§ **SOURCE DATA**:

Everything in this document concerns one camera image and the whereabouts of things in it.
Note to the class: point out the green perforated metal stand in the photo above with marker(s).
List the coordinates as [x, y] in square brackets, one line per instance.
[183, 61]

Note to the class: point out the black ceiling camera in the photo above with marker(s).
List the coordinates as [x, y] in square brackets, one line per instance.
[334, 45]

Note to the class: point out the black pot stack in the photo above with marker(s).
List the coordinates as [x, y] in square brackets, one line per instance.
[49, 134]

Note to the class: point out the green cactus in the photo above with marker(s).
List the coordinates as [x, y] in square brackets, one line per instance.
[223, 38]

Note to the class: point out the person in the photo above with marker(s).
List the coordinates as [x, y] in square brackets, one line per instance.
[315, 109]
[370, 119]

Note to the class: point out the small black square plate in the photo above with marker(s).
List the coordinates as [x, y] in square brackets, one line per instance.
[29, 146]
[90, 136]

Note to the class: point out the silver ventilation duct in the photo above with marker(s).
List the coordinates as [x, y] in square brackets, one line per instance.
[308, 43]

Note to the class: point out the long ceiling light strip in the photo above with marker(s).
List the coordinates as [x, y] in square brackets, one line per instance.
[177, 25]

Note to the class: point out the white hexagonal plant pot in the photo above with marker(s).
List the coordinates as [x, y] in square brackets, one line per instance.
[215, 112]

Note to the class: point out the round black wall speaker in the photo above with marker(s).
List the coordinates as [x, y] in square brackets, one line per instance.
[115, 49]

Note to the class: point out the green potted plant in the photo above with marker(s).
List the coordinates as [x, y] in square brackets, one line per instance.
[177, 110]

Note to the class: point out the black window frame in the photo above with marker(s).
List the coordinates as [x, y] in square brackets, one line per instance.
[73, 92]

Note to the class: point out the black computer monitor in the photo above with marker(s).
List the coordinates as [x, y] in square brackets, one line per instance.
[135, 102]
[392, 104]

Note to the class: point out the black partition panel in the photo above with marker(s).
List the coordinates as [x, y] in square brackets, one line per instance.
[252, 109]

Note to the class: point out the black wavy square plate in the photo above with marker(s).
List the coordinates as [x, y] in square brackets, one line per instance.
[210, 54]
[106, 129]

§ **TASK ITEM**: Output the complete set of records word for word.

§ **EXERCISE RESPONSE**:
Everything in this document concerns one camera image and the whereabouts of things in it.
Note to the class: point out the green perforated metal stand in the photo above with marker(s).
List the coordinates as [x, y] in square brackets, one line per instance.
[183, 61]

Note to the class: point out the black ceiling camera in the photo above with marker(s).
List the coordinates as [x, y] in square brackets, one line per instance.
[334, 45]

Note to the class: point out the black pot stack in the photo above with marker(s).
List the coordinates as [x, y] in square brackets, one line per instance.
[49, 134]

Note to the class: point out the green cactus in the photo above with marker(s).
List the coordinates as [x, y] in square brackets, one line per instance.
[223, 38]

Note to the class: point out the person in the photo above with marker(s).
List the coordinates as [x, y] in square brackets, one line per instance.
[315, 109]
[370, 119]

Note to the class: point out the small black square plate in the photo above with marker(s).
List the coordinates as [x, y] in square brackets, one line per instance.
[29, 146]
[90, 136]

Note to the class: point out the silver ventilation duct in the photo above with marker(s).
List the coordinates as [x, y] in square brackets, one line per instance.
[308, 43]

Note to the class: point out the long ceiling light strip in the photo above with marker(s).
List the coordinates as [x, y] in square brackets, one line per instance.
[177, 25]

Note to the class: point out the white hexagonal plant pot in the photo above with marker(s).
List the coordinates as [x, y] in square brackets, one line per instance.
[215, 112]

Note to the class: point out the round black wall speaker in the photo above with marker(s).
List the coordinates as [x, y] in square brackets, one line per instance.
[115, 49]

Note to the class: point out the green potted plant in the photo above with marker(s).
List the coordinates as [x, y] in square brackets, one line per instance.
[177, 110]

Note to the class: point out the black window frame in the photo above with marker(s).
List the coordinates as [x, y] in square brackets, one line per instance.
[73, 92]

Note to the class: point out the black computer monitor in the photo above with marker(s).
List the coordinates as [x, y] in square brackets, one line per instance.
[135, 102]
[392, 104]

Note to the class: point out the black partition panel in the photo above with marker(s).
List the coordinates as [x, y] in square brackets, one line per instance.
[252, 109]

Note to the class: point out the black wavy square plate in the photo above with marker(s).
List the coordinates as [x, y] in square brackets, one line per instance.
[210, 54]
[106, 129]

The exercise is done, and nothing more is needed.